Die Sanktionen vernichten Arbeitsplätze

Die deutsche Wirtschaft war immer gegen die Russland-Sanktionen der EU. Nun nimmt der Ost-Ausschuss der deutschen Wirtschaft einen neuen Anlauf, die Politik von seiner Position zu überzeugen. Dessen Leiter, Eckard Cordes, warb wieder einmal in Berlin dafür, die Sanktionen abzubauen. Sein zentrales Argument, das in Deutschland immer ein schweres Gewicht hat: Arbeitsplätze.

15.06.26-metrochef-cordes Eckard Cordes will ein Ende des Sanktionen

Sanktionen gefährden Arbeitsplätze

Der durch die Russland-Sanktionen ausgelöste Einbruch der deutschen Exporte gefährdet nach Einschätzung der Wirtschaft mittlerweile bis zu 150 000 Jobs in Deutschland. Die Ausfuhren würden im laufenden Jahr erneut um mehr als 25 Prozent schrumpfen und sich damit im Vergleich zum Rekordjahr 2012 auf nur noch 20 Milliarden Euro halbieren, warnt Cordes.

„Die aktuellen Zahlen übertreffen selbst unsere schlimmsten Befürchtungen“, sagte der Ex-Metro-Chef am Freitag (26.06.2015) in Berlin. Er forderte eine Lockerung der vor einem Jahr verhängten EU-Strafmaßnahmen gegen Moskau: „Wir brauchen den Einstieg in den Ausstieg aus den Sanktionen.“

Deutschland fällt zurück

Russland könnte 2015 in der Liste der wichtigsten deutschen Abnehmerländer hinter Länder wie Tschechien und Schweden auf Rang 15 zurückfallen. Die deutschen Unternehmen zahlten in der EU mit Abstand den höchsten Preis der Sanktionspolitik. Betroffen seien vor allem mittelständische Betriebe aus Ostdeutschland.

Cordes zweifelt zunehmend am Sinn der EU-Strategie, Russland wirtschaftlich treffen zu wollen, um mehr Zugeständnisse im Ukraine-Konflikt von Moskau zu bekommen. Andere Länder seien die lachenden Dritten: „Die Wirtschaftsbeziehungen Russlands mit Deutschland und der EU schrumpfen, während sich Russland Partnern wie China, Indien oder Südkorea zuwendet“, sagte Cordes.

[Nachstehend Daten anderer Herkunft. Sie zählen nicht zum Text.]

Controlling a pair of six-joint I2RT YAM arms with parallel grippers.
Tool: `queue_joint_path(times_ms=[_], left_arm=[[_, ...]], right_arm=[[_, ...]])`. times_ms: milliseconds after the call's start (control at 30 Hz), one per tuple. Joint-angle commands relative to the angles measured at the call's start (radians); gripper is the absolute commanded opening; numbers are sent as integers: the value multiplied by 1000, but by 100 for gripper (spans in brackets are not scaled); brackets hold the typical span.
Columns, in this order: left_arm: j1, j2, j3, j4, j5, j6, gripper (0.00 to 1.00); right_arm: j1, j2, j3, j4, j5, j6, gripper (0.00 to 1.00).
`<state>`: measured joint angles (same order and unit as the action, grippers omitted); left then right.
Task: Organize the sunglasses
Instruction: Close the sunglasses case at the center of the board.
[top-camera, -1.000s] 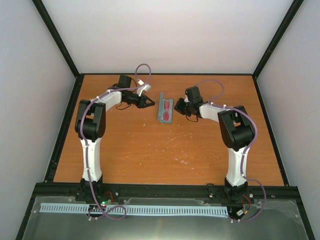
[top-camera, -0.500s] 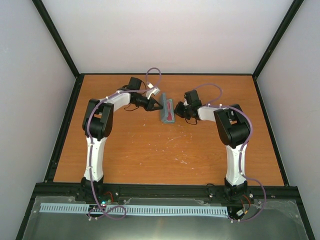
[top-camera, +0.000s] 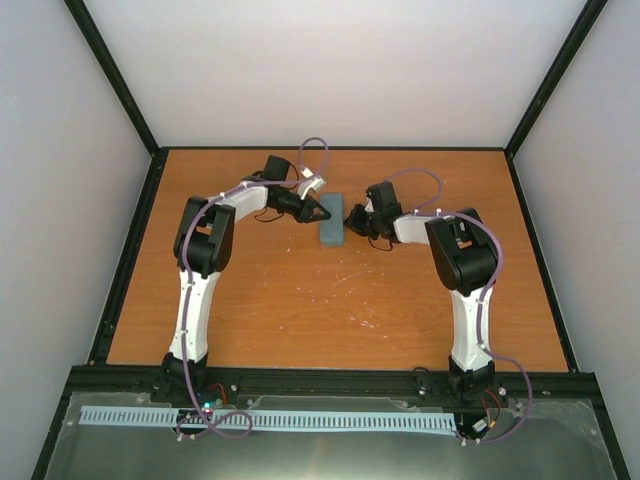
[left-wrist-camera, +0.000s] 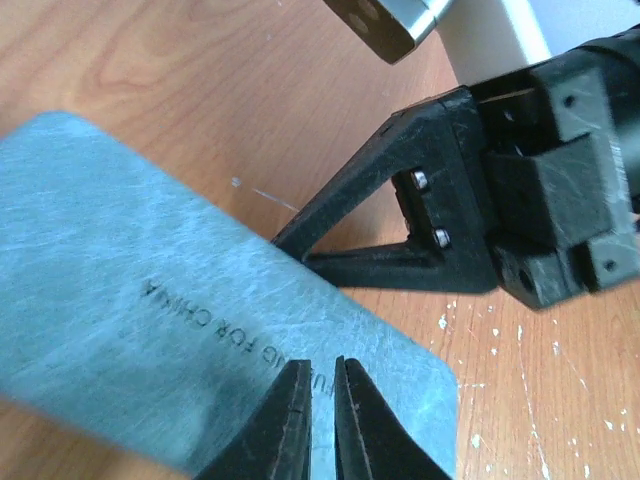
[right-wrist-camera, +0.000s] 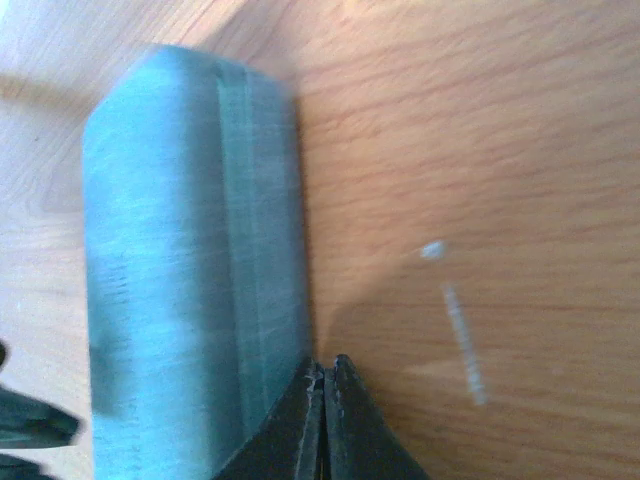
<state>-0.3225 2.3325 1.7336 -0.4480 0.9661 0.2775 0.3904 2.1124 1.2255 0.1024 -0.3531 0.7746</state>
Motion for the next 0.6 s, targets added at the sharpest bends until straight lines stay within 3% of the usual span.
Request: queue_joint_path(times_ms=[0, 200, 267, 367, 467, 567], left_arm=[[-53, 57, 15, -35, -40, 7, 11], [-53, 18, -1, -52, -88, 37, 15], [-52, -24, -29, -40, -140, 42, 37], [-33, -122, -88, 1, -221, 31, 97], [16, -263, -160, 41, -278, -14, 100], [82, -414, -261, 96, -388, -70, 99]], right_arm=[[47, 24, -33, -2, -61, -8, 3], [44, -24, -48, -41, -34, -26, 3], [41, -72, -57, -97, 19, -54, 7], [28, -176, -65, -215, 156, -115, 19], [6, -297, -79, -315, 271, -185, 26], [-42, -420, -111, -385, 303, -259, 45]])
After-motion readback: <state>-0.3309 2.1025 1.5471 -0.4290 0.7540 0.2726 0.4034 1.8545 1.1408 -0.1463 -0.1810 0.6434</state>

Trotz der Sanktionen und einer schrumpfenden Wirtschaft habe Russland weiter einen ausgeglichenen Staatshaushalt, Währungsreserven von über 350 Milliarden Dollar und dazu einen mit 150 Milliarden Dollar gefüllten staatlichen Fonds.

EU-Sanktionen wurden erst verlängert

Die EU hat die Wirtschaftssanktionen gegen Russland erst kürzlich bis zum 31. Januar 2016 verlängert. Dass die Sanktionen wirken, ist unbestritten. Experten gehen davon aus, dass die Im- und Exportbeschränkungen Russland bereits einen dreistelligen Milliarden-Dollar-Betrag gekostet haben. Solange der Minsker Friedensplan zum Ukraine-Konflikt nicht umgesetzt sei, werde es keine Lockerung der Handels- und Investitionsbeschränkungen geben, machten die EU-Außenminister am Montag, 22. Juni 2015, in Luxemburg zu ihrem einstimmigen Beschluss klar. Einbußen für die europäische Wirtschaft nehme man in Kauf.